Preisgeber wollen auch bei Online-Verleihung mitmachen
Die Preisgelder von insgesamt rund 42.000 Euro sind zwar im Festival-Budget nur ein kleinerer Posten, doch Preisgeber hatten Lars Henrik Gass bereits bestätigt: Sie würden auch bei einer Online-Preisverleihung mitmachen.
„Wie gehen wir vor?“ Gass verweist auf die über hundert Programme, die für die 66. Kurzfilmtage angekündigt waren: vom zentralen Thema „Solidarität“ über die Profile für fünf Filmkünstler von Großbritannien bis Ruanda bis zu den Künstlerlaboren und Workshops. In den letzten Jahren waren die zweisprachigen Programmbücher mit über 400 Seiten zu Telefonbuchstärke angewachsen. „Alle 100 Programme haben wir in die Hand genommen“, sagt Gass, um sie unter dem Aspekt zu prüfen: Lassen sie sich mitsamt der Gesprächsformate ins digitale Format übernehmen – „oder müssen wir sie absagen“?
Diese Teil-Absagen treffen einige Programme, die dem Festivalleiter besonders wichtig waren – jene etwa, die in Oberhausen unter dem Begriff „conditional cinema“ Kino zum singulären Live-Erlebnis werden ließen: Wie Peter Miller, der vor zwei Jahren für sein fasziniertes Publikum in der Lichtburg Filmstreifen von Hand zu Hand durch den Kinosaal reichen ließ – in diesen Tagen ein undenkbarer Vorgang. Doch die „sensuelle und soziale Qualität bleibt wichtig“, betont Gass. „Wir wollen uns nicht provinzialisieren!“
Vorreiterrolle übernimmt „Go Short“ in Nijmegen
Das entschieden dem Experiment zugeneigte Festival erhalt so zwangsläufig eine „Schlagseite“ – hin zu jenen Formaten, die digital vorzeigbar sind. Das Positive: Digitale Vernetzung und der vergleichsweise geringe kommerzielle Druck machen den per Mail oder Link zugänglichen Kurzfilm eben zum nahezu universalen Ausdrucksmittel – und brachten im vorigen Jahr Preisträger aus Ländern hervor, die bisher auf der „Kino-Weltkarte“ unsichtbar waren. Auch darum bleiben die fünf Wettbewerbe der Wesenskern der Kurzfilmtage.
Wenn die Technik mitspielt. „Unsere Cloud-basierte Sichtungsplattform ist kein Streaming-Portal“, betont Gass. Sie muss in den wenigen nächsten Wochen für die höheren Anforderungen ertüchtigt werden. Die Vorreiterrolle übernimmt bereits vom 1. bis 5. April „Go Short“, das internationale Kurzfilmfestival in Nijmegen. Die Technik-Erfahrungen der niederländischen Nachbarn könnten fürs Kurzfilmtage-Team eine wertvolle Hilfe sein.

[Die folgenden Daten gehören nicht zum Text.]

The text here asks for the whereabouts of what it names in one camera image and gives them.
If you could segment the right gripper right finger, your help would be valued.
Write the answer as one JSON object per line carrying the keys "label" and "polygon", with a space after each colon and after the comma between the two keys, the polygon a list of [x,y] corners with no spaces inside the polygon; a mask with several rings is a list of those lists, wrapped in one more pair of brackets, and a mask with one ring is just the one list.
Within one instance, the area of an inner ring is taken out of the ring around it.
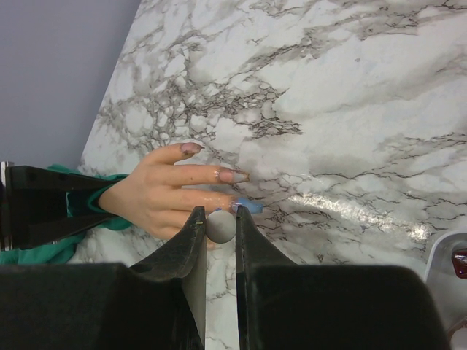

„Das ist nicht nur eine technische Frage“
Auch inhaltlich stellen sich für Online-Kurzfilmtage, die gut ein Drittel des ursprünglich vorgesehenen Programms zeigen könnten, neue Fragen: Man will sich ja anders darstellen als etwa Netflix, so der Festival-Leiter, „wo Sie mehr Zeit suchend verbringen als mit Gucken“. So wie kaum ein Kufita-Termin in der Lichtburg ohne Moderation oder Gesprächsrunden auskam – so soll auch das Online-Festival kuratiert sein. Gespräche mit Filmemachern ließen sich aufzeichnen oder live streamen.
Im Verbund der Festivals von A bis Z
Bestens vernetzt zeigt sich Lars Henrik Gass als Mitbegründer und Koordinator für die AG Filmfestival, ins Leben gerufen von den größten und ältesten Filmfestivals in Deutschland – inklusive der Berlinale – sowie Filmfestivals aus allen Regionen und Sparten.

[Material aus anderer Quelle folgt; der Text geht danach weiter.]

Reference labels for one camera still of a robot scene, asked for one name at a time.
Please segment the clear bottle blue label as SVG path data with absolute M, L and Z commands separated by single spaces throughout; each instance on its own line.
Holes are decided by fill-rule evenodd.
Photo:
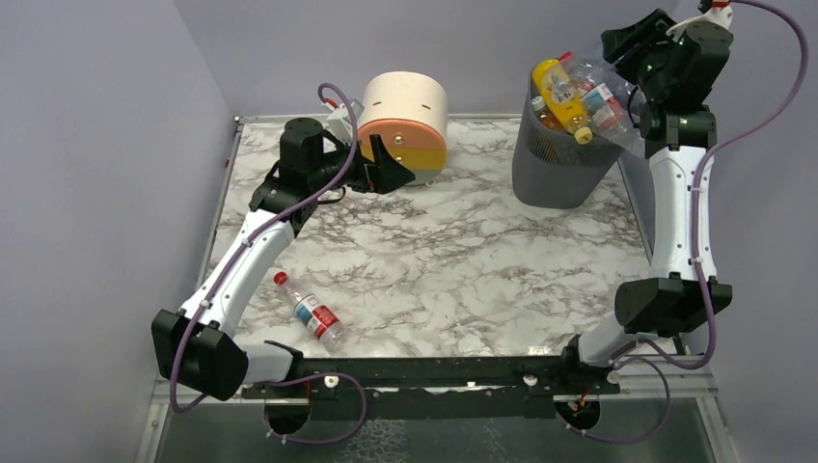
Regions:
M 573 60 L 561 64 L 581 95 L 596 85 L 605 83 L 620 103 L 626 103 L 632 95 L 635 95 L 631 100 L 632 103 L 639 103 L 643 100 L 641 91 L 618 75 L 615 68 L 601 58 L 574 54 Z

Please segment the red cap bottle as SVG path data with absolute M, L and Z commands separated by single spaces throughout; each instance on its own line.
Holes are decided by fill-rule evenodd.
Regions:
M 571 51 L 567 51 L 567 52 L 563 53 L 559 57 L 559 60 L 564 64 L 569 63 L 573 59 L 574 59 L 574 54 Z
M 335 312 L 309 286 L 293 279 L 286 272 L 276 273 L 273 280 L 278 290 L 293 304 L 293 315 L 310 335 L 328 351 L 338 351 L 344 327 Z
M 630 121 L 627 112 L 605 83 L 586 92 L 581 97 L 581 102 L 598 131 L 606 131 Z

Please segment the yellow juice bottle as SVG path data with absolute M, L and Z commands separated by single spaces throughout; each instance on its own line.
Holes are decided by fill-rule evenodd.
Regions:
M 532 70 L 532 82 L 562 128 L 580 145 L 589 143 L 593 132 L 588 113 L 561 62 L 548 59 L 536 65 Z

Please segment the orange drink bottle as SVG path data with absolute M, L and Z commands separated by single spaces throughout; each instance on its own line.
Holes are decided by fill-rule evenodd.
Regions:
M 551 109 L 546 104 L 541 95 L 537 95 L 531 99 L 531 106 L 537 119 L 547 128 L 552 131 L 564 133 L 564 127 L 561 125 L 557 117 L 553 114 Z

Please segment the clear bottle white blue cap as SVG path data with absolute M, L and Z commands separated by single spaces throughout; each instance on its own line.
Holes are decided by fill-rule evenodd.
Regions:
M 592 129 L 596 135 L 599 135 L 609 142 L 620 146 L 636 157 L 644 158 L 644 140 L 639 131 L 633 127 L 631 121 L 622 123 L 621 125 L 616 125 L 615 127 L 606 131 L 598 131 L 594 126 L 592 126 Z

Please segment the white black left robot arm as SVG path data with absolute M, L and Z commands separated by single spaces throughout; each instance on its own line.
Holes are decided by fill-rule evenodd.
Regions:
M 234 336 L 251 298 L 277 257 L 302 230 L 328 190 L 385 195 L 414 181 L 384 139 L 343 142 L 311 118 L 288 121 L 279 159 L 255 190 L 232 244 L 192 296 L 161 310 L 150 331 L 172 407 L 179 386 L 226 400 L 244 384 L 283 382 L 301 352 L 275 341 L 243 347 Z

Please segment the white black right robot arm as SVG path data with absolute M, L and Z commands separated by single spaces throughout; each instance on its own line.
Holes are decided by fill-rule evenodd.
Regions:
M 731 302 L 710 250 L 718 135 L 705 100 L 730 55 L 732 17 L 729 2 L 703 1 L 695 17 L 678 22 L 659 9 L 601 36 L 603 60 L 644 95 L 637 127 L 653 181 L 654 245 L 647 277 L 618 287 L 613 315 L 563 348 L 569 362 L 608 368 L 630 348 L 714 331 Z

Filmfestivals stehen am Beginn der Auswertungskette; sie begreifen sich als Teil der Filmwirtschaft sowie der Kino-Kultur und ihrer Vermittlung. Allein in Deutschland gibt es rund 400 Filmfestivals, weltweit mehrere Tausend.

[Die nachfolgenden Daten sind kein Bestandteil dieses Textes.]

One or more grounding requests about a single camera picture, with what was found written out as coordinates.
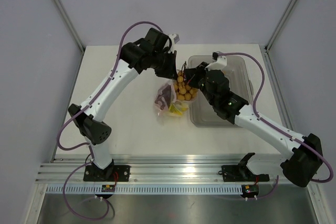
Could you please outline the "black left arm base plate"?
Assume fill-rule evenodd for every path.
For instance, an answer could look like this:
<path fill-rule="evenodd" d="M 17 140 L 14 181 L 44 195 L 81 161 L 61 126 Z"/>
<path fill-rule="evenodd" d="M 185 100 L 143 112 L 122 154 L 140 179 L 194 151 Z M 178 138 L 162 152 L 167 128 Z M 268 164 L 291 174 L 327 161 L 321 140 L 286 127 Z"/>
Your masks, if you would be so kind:
<path fill-rule="evenodd" d="M 95 165 L 86 166 L 84 182 L 128 182 L 130 177 L 130 166 L 114 165 L 106 169 L 99 169 Z"/>

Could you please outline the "brown longan bunch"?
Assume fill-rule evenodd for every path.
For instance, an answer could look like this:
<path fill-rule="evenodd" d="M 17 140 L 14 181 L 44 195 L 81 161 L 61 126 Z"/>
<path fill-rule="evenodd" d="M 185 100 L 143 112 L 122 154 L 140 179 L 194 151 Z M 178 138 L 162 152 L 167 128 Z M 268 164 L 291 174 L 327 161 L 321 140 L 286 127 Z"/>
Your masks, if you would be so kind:
<path fill-rule="evenodd" d="M 198 91 L 189 85 L 185 77 L 187 69 L 186 61 L 182 64 L 181 69 L 177 71 L 177 79 L 173 81 L 176 98 L 178 101 L 190 102 L 196 99 Z"/>

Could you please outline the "clear red-dotted zip bag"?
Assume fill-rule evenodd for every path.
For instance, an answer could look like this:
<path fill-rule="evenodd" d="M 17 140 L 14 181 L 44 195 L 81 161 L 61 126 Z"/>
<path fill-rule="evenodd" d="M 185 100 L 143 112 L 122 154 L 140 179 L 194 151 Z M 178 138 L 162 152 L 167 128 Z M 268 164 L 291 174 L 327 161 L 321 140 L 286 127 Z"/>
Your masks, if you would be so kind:
<path fill-rule="evenodd" d="M 197 97 L 197 89 L 191 88 L 183 77 L 169 80 L 157 91 L 154 107 L 158 116 L 183 116 Z"/>

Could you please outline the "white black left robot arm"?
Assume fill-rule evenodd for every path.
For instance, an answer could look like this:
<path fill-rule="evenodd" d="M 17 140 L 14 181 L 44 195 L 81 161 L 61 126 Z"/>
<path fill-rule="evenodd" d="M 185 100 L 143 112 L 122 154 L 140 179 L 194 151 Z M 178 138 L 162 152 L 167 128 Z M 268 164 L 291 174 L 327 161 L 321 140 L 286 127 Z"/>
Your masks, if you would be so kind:
<path fill-rule="evenodd" d="M 85 168 L 86 182 L 115 182 L 128 180 L 127 170 L 116 168 L 108 148 L 112 128 L 104 118 L 124 88 L 142 71 L 153 69 L 157 77 L 175 80 L 178 34 L 166 35 L 150 28 L 146 36 L 123 45 L 118 61 L 89 98 L 80 105 L 71 104 L 68 112 L 85 138 L 91 152 L 91 162 Z"/>

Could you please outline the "yellow banana bunch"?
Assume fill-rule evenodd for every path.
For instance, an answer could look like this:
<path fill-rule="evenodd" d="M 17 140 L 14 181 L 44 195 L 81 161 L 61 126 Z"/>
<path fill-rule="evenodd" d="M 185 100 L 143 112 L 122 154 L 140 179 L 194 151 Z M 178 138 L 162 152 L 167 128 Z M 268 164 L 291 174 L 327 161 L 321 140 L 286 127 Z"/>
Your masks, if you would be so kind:
<path fill-rule="evenodd" d="M 168 109 L 168 115 L 174 117 L 183 116 L 189 109 L 189 104 L 186 101 L 175 101 L 170 104 Z"/>

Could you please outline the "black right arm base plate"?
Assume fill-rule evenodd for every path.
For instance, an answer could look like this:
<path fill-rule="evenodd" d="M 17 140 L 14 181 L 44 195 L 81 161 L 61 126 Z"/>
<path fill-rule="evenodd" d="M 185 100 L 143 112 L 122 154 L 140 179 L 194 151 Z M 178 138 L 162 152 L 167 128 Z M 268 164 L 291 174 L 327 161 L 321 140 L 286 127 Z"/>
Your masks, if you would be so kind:
<path fill-rule="evenodd" d="M 246 166 L 223 165 L 218 175 L 222 176 L 224 182 L 269 182 L 268 174 L 253 174 Z"/>

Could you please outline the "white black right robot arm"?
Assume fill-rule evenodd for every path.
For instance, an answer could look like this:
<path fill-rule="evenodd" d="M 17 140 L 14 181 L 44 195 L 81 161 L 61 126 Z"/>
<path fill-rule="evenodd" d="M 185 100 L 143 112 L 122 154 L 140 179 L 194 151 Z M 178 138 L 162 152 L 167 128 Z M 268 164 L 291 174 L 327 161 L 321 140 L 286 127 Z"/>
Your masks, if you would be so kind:
<path fill-rule="evenodd" d="M 299 187 L 306 187 L 312 181 L 323 157 L 321 141 L 316 135 L 304 136 L 256 115 L 247 100 L 230 90 L 224 73 L 210 70 L 205 62 L 186 69 L 184 77 L 190 87 L 199 89 L 221 119 L 249 130 L 282 154 L 281 159 L 274 162 L 262 161 L 255 153 L 246 154 L 237 165 L 244 181 L 279 174 Z"/>

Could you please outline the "red grape bunch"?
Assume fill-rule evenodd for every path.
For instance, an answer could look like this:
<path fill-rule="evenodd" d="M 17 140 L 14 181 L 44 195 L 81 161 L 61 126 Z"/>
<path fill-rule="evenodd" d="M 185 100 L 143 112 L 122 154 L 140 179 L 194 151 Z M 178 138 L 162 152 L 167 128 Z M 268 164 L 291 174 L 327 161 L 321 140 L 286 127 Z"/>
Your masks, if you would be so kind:
<path fill-rule="evenodd" d="M 164 86 L 158 89 L 154 104 L 161 110 L 169 108 L 173 100 L 171 86 Z"/>

Entsprechend lang von A wie „Achtung Berlin“ bis Z wie „Zebra Poetry Film Festival“ fächert sich die Mitgliederliste auf ag-filmfestival.de auf. Er habe „einen Informationsdienst eingerichtet“, erklärt Gass, „für den Wissenstransfer unter den Festivals“.
Zu finden ist auch noch eine neue Form für jene Programme, die für die Verbindung zwischen den Kurzfilmtagen und Oberhausens Stadtgesellschaft stehen. Lars Henrik Gass nennt sie „besonders sensibel und prekär“: nämlich „Anders sehen“ mit Terre des hommes und die „Oberhausen-Auswahl“ aus Seniorenheimen. Sie zu ermöglichen – „das ist doch nicht nur eine technische Frage“.